> **Exercise brief**
What lines below include the word "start"? Copy each one.

┏━━

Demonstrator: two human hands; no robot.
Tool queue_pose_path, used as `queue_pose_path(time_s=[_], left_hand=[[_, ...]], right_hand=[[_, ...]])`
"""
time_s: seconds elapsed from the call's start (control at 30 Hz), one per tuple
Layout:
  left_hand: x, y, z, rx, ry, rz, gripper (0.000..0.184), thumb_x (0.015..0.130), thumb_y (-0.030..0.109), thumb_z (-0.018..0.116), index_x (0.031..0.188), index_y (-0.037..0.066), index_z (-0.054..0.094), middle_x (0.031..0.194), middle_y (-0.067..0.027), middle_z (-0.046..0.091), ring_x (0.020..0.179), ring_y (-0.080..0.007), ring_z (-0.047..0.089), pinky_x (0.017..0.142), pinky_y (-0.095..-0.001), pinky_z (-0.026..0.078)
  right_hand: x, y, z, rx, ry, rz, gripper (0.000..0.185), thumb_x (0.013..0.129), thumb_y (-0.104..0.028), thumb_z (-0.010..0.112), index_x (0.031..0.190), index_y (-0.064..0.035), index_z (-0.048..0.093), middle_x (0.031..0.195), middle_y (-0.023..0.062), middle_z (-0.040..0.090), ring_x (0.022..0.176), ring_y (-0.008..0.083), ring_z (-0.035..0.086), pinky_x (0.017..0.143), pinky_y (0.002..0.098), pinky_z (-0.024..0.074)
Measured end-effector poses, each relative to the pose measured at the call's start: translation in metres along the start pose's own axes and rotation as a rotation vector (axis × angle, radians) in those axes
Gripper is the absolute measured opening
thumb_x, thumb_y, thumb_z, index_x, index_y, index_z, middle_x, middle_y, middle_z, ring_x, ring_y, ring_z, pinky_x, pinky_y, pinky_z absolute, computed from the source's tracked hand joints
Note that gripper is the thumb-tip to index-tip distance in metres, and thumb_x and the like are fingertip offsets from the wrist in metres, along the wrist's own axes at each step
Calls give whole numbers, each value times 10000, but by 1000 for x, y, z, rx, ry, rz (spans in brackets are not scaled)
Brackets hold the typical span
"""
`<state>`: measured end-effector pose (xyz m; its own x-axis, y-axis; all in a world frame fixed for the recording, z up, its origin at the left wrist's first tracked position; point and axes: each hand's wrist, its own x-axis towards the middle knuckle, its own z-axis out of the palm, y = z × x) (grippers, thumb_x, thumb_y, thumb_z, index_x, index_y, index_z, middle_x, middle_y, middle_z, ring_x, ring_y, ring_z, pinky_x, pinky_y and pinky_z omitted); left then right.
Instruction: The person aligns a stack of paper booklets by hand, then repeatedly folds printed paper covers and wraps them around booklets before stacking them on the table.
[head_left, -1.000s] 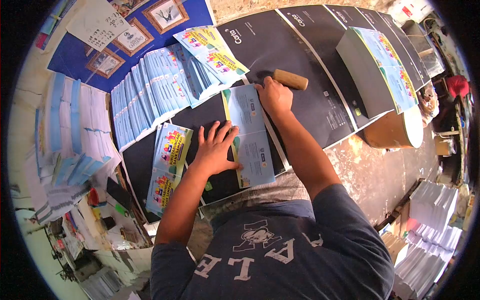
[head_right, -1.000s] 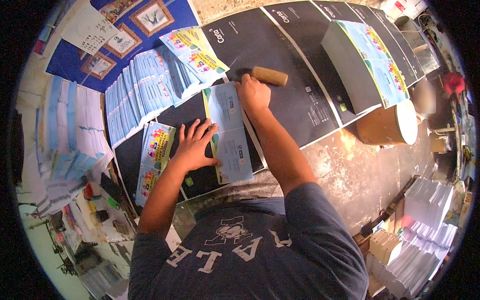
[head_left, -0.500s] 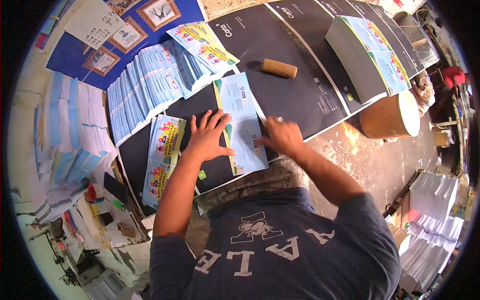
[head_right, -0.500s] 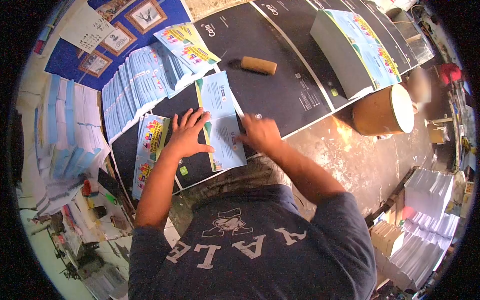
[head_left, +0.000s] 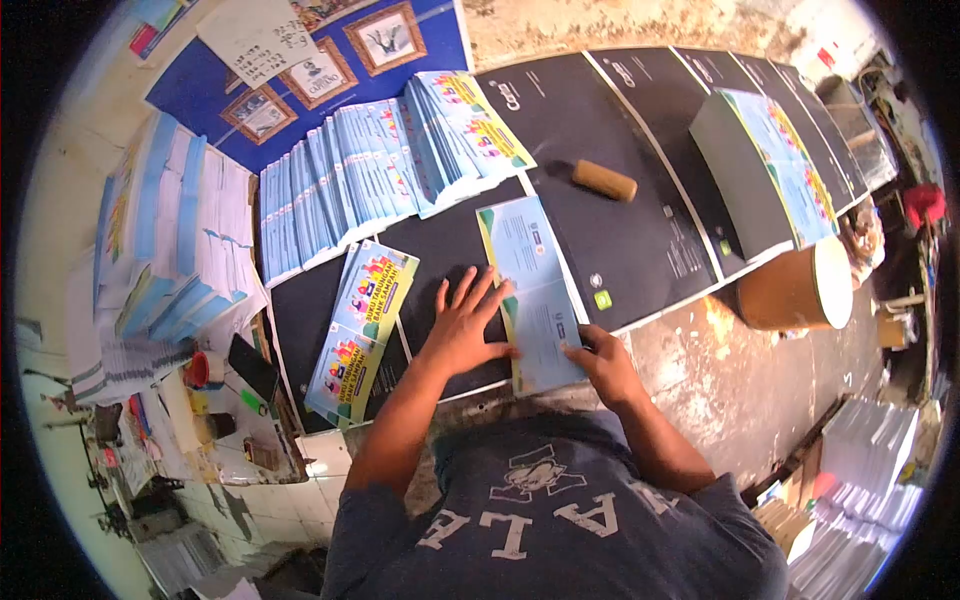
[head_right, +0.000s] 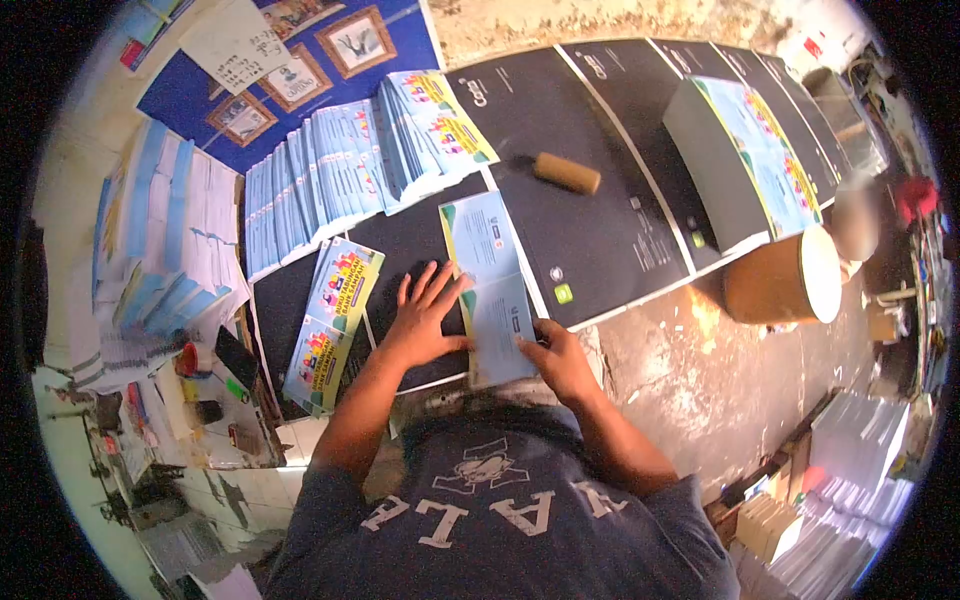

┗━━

> **Answer for the task**
time_s: seconds elapsed from the call's start (control at 30 Hz), one per tuple
Measured end-effector poses, each relative to the pose measured at the call's start: translation in metres along the start pose's own axes and rotation as a rotation vector (axis × angle, radians) in those axes

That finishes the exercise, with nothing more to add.